The nomination was procured; but when it was ascertained how very short a way this went towards the attainment of the desired object, and how much more difficult it was to obtain Mr. Hardlines' approval than the Board's favour, young Tudor's friends despaired, and recommended him to abandon the idea, as, should he throw himself into the Thames, he might perhaps fall beyond the reach of the waterman's hook. Alaric himself, however, had no such fears. He could not bring himself to conceive that he could fail in being fit for a clerkship in a public office, and the result of his examination proved at any rate that he had been right to try.

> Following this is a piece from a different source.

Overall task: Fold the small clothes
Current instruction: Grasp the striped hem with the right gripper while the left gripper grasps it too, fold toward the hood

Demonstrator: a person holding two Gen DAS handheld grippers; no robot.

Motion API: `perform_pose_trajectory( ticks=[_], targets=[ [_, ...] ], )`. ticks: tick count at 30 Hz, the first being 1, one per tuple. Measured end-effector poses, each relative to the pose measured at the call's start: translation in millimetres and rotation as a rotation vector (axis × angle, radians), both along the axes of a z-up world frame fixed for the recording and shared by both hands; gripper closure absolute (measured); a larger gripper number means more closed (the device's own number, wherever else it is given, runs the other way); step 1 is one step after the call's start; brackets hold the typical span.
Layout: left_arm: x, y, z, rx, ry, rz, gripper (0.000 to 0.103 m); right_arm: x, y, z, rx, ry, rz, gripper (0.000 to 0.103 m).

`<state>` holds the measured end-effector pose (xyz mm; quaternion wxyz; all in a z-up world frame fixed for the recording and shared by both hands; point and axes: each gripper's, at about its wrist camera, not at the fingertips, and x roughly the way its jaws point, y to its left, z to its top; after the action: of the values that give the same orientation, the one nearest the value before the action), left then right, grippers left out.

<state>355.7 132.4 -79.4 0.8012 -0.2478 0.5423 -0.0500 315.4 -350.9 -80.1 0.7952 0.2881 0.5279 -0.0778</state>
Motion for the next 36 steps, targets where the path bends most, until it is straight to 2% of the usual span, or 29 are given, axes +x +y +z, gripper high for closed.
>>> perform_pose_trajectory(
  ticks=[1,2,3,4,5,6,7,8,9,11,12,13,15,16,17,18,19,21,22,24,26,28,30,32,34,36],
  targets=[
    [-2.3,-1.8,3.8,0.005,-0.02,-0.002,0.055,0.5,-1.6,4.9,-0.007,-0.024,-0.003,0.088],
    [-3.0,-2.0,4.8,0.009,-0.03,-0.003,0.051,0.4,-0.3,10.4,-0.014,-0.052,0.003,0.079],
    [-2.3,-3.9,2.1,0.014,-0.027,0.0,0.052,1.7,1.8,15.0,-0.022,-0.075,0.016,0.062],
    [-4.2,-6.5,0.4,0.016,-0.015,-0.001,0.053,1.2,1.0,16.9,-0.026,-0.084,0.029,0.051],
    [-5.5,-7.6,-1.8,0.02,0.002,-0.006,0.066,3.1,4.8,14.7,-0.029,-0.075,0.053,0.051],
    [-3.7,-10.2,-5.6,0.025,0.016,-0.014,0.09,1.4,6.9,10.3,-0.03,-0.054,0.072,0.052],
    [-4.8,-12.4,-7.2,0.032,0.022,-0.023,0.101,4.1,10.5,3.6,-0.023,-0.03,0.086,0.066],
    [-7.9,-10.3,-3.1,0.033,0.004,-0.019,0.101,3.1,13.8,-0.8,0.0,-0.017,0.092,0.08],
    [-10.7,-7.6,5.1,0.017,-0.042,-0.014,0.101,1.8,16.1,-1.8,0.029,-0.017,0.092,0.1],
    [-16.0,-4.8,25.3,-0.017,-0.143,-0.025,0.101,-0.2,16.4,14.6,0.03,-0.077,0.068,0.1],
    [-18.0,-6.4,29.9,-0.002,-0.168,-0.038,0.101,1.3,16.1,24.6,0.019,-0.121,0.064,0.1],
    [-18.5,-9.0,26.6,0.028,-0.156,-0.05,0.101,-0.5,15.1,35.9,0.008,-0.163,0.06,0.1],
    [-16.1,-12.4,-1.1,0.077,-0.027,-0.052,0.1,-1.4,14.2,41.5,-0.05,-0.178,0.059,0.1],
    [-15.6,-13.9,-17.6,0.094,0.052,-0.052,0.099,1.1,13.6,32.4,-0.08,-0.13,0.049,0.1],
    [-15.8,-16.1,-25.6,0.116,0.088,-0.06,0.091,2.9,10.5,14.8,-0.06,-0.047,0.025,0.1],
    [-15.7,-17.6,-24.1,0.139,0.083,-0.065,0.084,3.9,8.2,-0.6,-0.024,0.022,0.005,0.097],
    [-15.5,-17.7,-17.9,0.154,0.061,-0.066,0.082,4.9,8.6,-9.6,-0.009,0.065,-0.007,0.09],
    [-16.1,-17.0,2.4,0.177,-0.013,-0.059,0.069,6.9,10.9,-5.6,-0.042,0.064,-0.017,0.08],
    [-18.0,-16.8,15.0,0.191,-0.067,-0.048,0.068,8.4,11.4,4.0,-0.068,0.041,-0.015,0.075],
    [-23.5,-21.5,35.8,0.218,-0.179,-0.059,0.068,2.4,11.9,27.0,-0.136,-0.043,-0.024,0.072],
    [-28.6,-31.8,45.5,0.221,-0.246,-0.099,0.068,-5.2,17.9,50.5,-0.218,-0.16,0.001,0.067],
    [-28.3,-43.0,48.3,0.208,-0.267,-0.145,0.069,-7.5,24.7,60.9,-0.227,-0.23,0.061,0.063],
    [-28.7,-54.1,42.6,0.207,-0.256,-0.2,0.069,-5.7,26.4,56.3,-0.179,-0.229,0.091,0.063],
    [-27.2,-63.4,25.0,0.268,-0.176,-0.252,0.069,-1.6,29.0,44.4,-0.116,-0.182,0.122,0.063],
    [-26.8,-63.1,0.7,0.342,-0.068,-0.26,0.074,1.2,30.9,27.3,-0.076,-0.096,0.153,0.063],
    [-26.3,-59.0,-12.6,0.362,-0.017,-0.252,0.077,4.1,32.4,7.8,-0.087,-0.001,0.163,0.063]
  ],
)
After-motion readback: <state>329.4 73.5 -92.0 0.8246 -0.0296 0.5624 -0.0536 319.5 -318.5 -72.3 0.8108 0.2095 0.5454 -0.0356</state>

The close of his first year's life in London found him living in lodgings with Henry Norman. At that time Norman's income was nearly three times as good as his own. To say that Tudor selected his companion because of his income would be to ascribe unjustly to him vile motives and a mean instinct. He had not done so. The two young men had been thrown together by circumstances. They worked at the same desk, liked each other's society, and each being alone in the world, thereby not unnaturally came together. But it may probably be said that had Norman been as poor as Tudor, Tudor might probably have shrunk from rowing in the same boat with him.